Alexandre Djhouri, Iago des temps modernes
Histoire de diluer la responsabilité de Nicolas Sarkozy dans la gestion de la "zone grise" de la politique française, Pierre Péan a choisi d'ériger en Iago des temps modernes, un (gros) intermédiaire spéicalisé dans les contrats internationaux : Alexandre Djhouri. Par la magie de sa plume, le banlieusard devenu milliardaire (après un passage par la case pègre ?) se transforme en incontournable éminence grise, faisant et défaisant la politique de la France lors d'entretiens nocturnes.
Une construction pour journalistes en quête de scoops, qui ne tient pas la route. N'en déplaise aux théoriciens du complot c'est bien une horde d'énarques certains de leur supériorité qui prennent les décisions qui comptent à l'Elysée... et pas un banlieusard à forte gouaille.
Qu'Alexandre Djhouri ait joué et joue un rôle dans des négociations de grands contrats internationaux ne fait aucun doute. Que son parcours et ses méthodes laissent de larges zones d'ombre, c'est tout aussi évident. Que Nicolas Sarkozy, comme Jacques Chirac avant lui, le consultent à l'occasion, personne ne le nie. Mais les déductions que fait Pierre Péan à partir de ces faits largement connus depuis des années, est proprement farfelu.
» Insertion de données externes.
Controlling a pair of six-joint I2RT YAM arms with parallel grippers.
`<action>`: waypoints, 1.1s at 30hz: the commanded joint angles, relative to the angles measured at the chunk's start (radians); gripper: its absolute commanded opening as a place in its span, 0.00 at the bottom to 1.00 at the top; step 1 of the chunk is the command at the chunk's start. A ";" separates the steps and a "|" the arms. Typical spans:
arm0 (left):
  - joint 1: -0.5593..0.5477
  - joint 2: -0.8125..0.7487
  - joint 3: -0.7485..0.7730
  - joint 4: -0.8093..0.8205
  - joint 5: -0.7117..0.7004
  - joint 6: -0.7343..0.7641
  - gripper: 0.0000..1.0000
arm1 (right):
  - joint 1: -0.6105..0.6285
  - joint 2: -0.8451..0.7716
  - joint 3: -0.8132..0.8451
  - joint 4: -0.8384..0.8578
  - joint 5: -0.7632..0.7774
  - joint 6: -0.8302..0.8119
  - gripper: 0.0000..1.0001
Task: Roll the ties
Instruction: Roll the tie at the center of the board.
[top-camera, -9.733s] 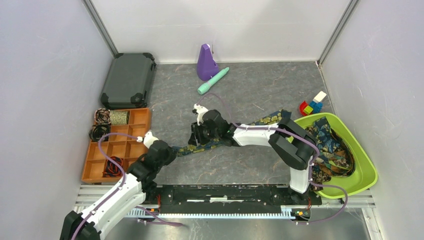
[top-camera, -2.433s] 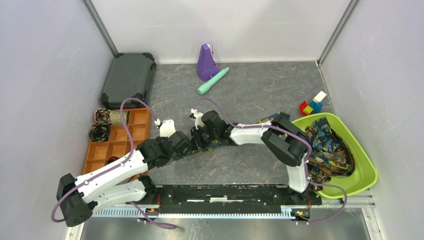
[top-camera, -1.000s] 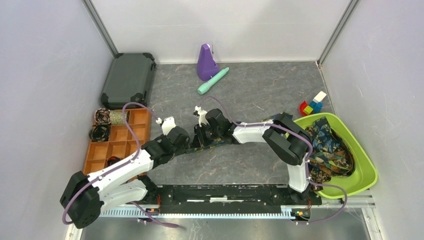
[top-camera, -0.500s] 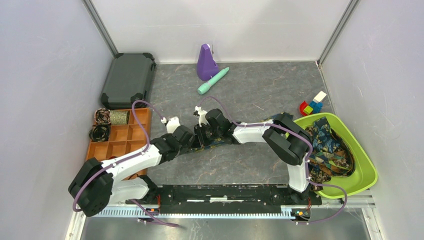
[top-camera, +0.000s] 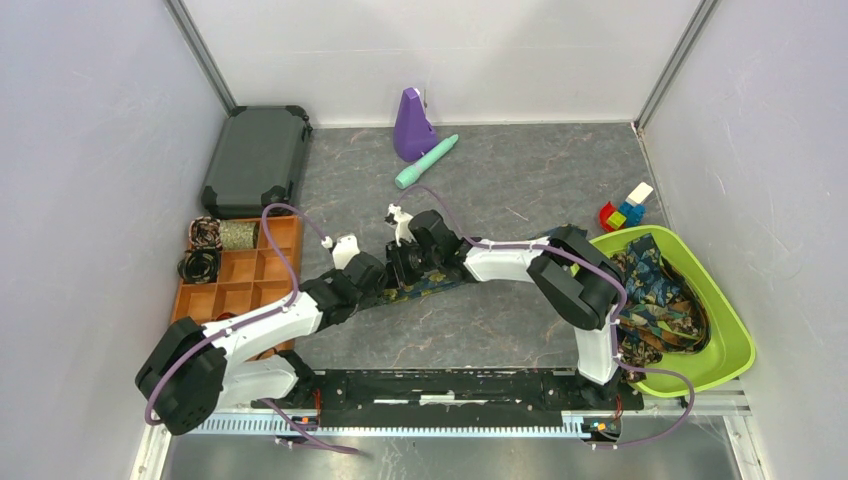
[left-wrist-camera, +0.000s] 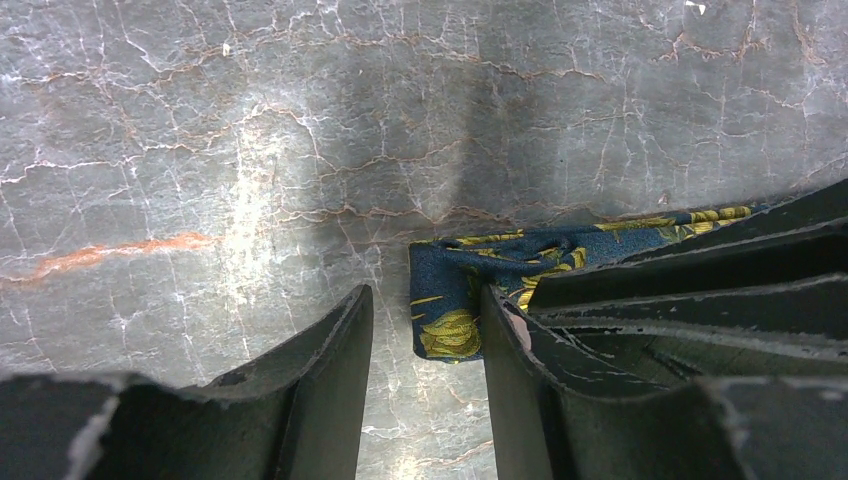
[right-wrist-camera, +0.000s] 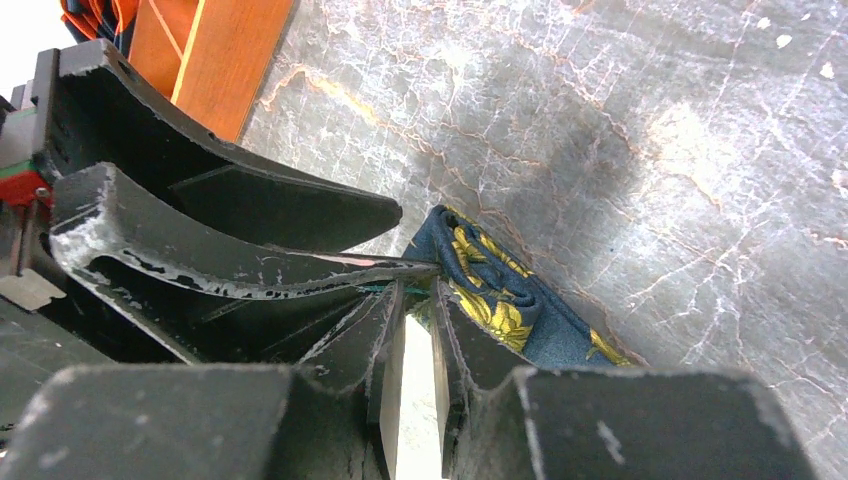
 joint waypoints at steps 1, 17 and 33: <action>0.006 0.001 -0.027 -0.019 0.025 0.036 0.50 | -0.011 -0.033 0.029 -0.002 0.018 0.000 0.21; 0.005 0.001 -0.029 -0.013 0.030 0.040 0.50 | -0.024 0.020 -0.076 0.065 0.031 0.004 0.20; 0.006 -0.034 -0.018 -0.032 0.034 0.048 0.53 | -0.022 -0.013 -0.142 0.085 0.049 -0.003 0.20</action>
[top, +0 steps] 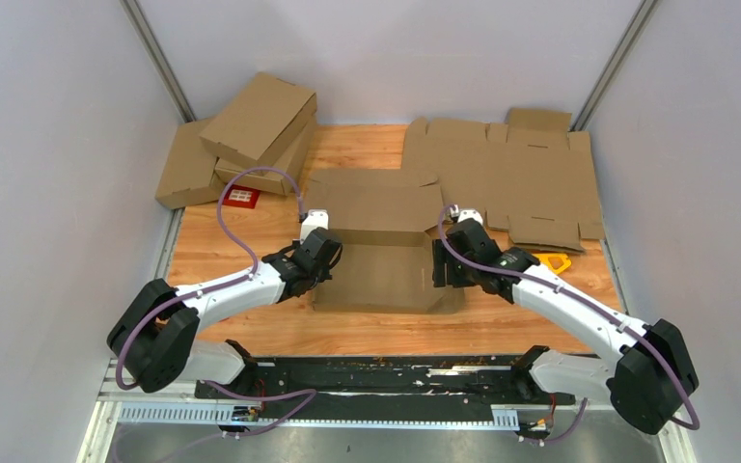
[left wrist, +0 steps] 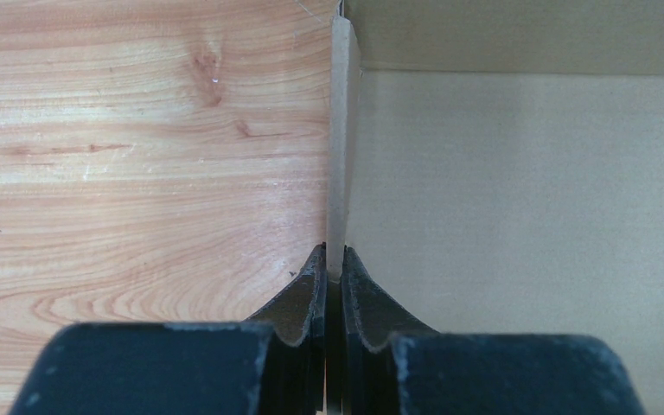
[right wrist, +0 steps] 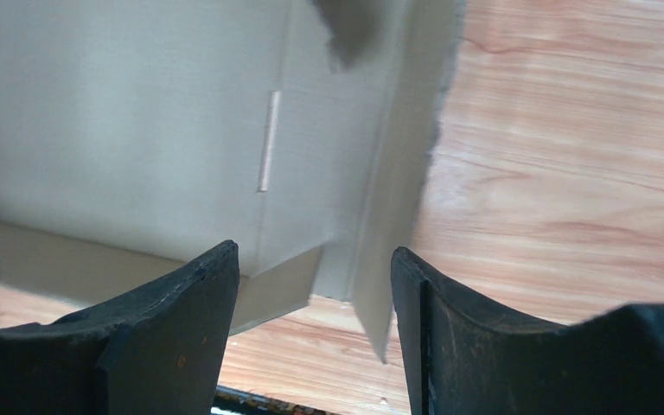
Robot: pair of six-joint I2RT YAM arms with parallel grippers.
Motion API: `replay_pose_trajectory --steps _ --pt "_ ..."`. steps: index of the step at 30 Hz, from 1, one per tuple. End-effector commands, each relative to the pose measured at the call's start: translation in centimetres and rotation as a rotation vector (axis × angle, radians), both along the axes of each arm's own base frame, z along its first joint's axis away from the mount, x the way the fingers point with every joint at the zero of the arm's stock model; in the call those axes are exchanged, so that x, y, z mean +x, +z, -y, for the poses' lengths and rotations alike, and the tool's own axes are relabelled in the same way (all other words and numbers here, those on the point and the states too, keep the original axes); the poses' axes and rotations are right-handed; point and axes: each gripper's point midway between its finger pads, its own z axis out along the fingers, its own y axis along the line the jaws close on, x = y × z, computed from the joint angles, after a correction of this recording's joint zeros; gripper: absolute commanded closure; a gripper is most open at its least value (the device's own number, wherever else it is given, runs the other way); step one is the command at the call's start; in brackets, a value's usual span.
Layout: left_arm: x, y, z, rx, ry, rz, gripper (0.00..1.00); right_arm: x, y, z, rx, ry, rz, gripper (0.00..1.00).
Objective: Fold the paper box
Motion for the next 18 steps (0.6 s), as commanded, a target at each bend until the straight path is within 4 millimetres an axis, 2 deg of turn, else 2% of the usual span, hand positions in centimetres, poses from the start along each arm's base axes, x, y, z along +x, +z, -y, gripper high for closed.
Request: replay_pose_trajectory --steps 1,4,7,8,10,13,14,18 --pt "0.6 0.6 0.2 -0.008 0.004 0.028 1.0 1.6 1.1 3.0 -0.086 -0.126 0.064 0.34" --pt "0.6 0.7 0.3 -0.01 0.001 0.028 1.0 2.1 -0.1 4.0 -0.117 -0.167 0.053 0.35" --pt "0.6 0.6 0.3 -0.009 0.0 0.029 1.0 2.3 -1.5 3.8 -0.136 -0.161 0.009 0.41" --pt "0.6 0.6 0.2 -0.008 0.001 0.028 1.0 2.2 -1.8 3.4 -0.131 -0.146 -0.007 0.45" --pt "0.6 0.5 0.3 -0.011 -0.001 0.026 1.0 2.2 -1.8 2.5 -0.105 -0.104 -0.024 0.62" --pt "0.6 0.4 0.4 -0.015 -0.004 0.021 1.0 2.0 -0.8 0.9 -0.043 -0.043 -0.033 0.93" --pt "0.5 0.4 0.4 -0.016 -0.003 0.02 1.0 1.9 -0.2 0.6 -0.022 -0.03 -0.029 0.99" --pt "0.6 0.4 0.4 -0.023 0.003 0.025 1.0 1.4 3.0 -1.5 0.118 0.022 0.016 1.0"
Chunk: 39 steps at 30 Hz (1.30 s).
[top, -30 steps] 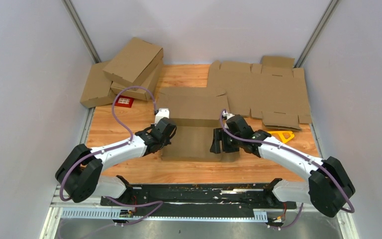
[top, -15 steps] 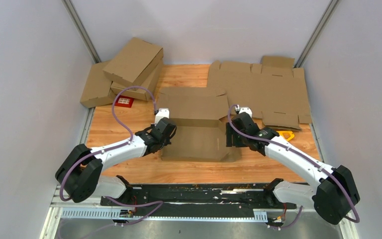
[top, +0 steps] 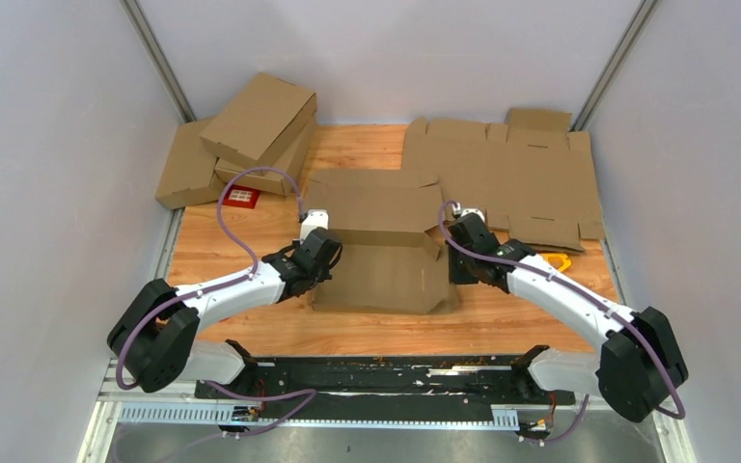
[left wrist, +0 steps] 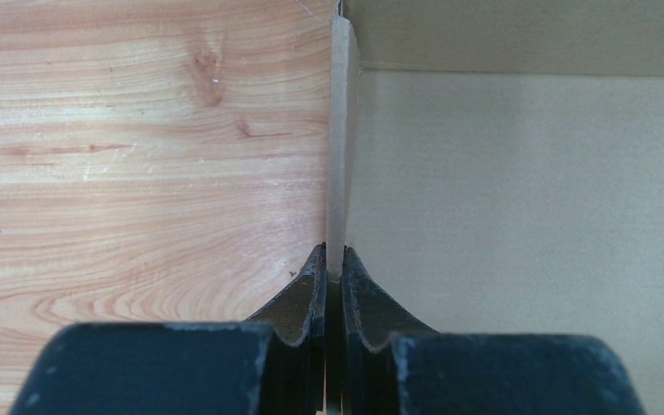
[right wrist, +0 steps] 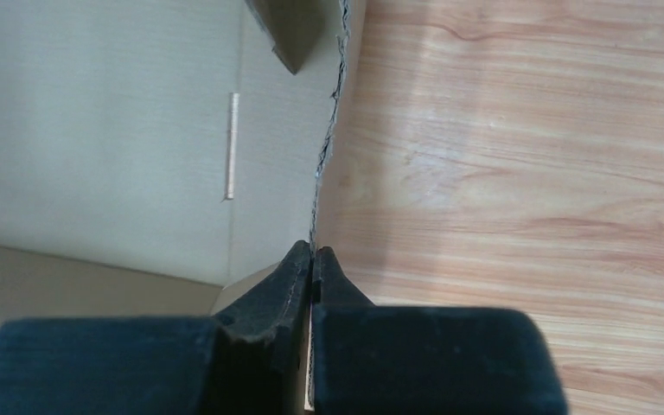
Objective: Fold the paper box
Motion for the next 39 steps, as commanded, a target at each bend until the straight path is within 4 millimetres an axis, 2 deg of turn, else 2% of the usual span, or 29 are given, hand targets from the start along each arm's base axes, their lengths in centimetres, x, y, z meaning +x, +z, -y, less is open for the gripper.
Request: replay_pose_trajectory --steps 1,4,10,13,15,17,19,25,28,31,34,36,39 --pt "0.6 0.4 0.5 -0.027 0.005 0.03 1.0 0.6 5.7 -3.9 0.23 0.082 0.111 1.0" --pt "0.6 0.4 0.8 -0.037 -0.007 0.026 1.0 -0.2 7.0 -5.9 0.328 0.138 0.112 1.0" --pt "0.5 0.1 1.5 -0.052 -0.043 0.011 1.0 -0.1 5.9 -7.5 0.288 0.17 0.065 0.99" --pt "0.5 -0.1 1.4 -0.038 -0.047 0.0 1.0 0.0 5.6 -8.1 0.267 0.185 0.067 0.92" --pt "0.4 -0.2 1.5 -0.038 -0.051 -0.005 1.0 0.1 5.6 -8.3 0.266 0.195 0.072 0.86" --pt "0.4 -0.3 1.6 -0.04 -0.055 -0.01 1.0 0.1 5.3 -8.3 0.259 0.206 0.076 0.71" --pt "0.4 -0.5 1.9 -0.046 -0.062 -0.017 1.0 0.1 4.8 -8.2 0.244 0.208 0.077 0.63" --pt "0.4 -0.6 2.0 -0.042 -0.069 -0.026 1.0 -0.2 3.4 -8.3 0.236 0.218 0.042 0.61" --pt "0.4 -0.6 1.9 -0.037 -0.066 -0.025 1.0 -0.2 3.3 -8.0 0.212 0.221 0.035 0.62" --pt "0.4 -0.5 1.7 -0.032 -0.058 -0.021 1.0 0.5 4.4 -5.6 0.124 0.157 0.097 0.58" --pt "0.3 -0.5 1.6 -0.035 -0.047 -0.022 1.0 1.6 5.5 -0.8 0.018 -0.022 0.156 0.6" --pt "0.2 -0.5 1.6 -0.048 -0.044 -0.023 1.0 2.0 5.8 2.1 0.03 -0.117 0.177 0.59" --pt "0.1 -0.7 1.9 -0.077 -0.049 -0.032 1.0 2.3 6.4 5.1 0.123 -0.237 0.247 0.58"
Le pouvoir de l'imagination enrobé de faits épars
Petit florilège des constructions ésotériques de Pierre Péan... Alexandre Djhouri entretient de bonnes relations avec un certain nombre de patrons du CAC, dont Henri Proglio ; c'est donc lui qui a eu la peau d'Anne Lauvergeon, rivale honnie du PDG d'EDF. Comment ? Pourquoi ? Le lecteur en quête d'éléments tangibles restera sur sa faim... Comme il aura du mal à comprendre comment Alexandre Djhouri est parvenu faire libérer les infirmières bulgares grâce à son influence sans bornes. Ou le pouvoir de l'imagination enrobé de quelques faits.
Une puissance imaginative et un pouvoir d'insinuationqui qui trouve tout de même ses limites lorsqu'il s'agit d'expliquer comment l'un des plus proches amis de Dominique de Villepin (une amitié et des liens jamais reniés par les deux hommes) est devenu l'homme à tout faire de la Sarkozie... et comment Claude Guéant ne peut plus prendre une décision sans le consulter. Comprenne qui pourra !
En réalité, le dernier livre de Pierre Péan a cela de commun avec les précédents qu'il est fondamentalement basé sur les mêmes ressorts : faux-secrets, détails mis bouts à bouts arbitrairement et jugements tranchés qui ne sont jamais confrontés à la réalité. Et qu'en ressort-il in fine ? Une enquête sur les dessous du pouvoir qui évite soigneusement de parler du pouvoir pour se concentrer sur l'accessoire et sur des personnalités au mieux de deuxième classe.
Non seulement Alexandre Djhouri n'est pas une oie blanche, mais en le dépeignant en faiseur de roi occulte de la politique française, Pierre Péan a sans doute rendu à son business d'influence le plus fier des services... comme à Nicolas Sarkozy auquel il vient d'inventer un nouveau fusible.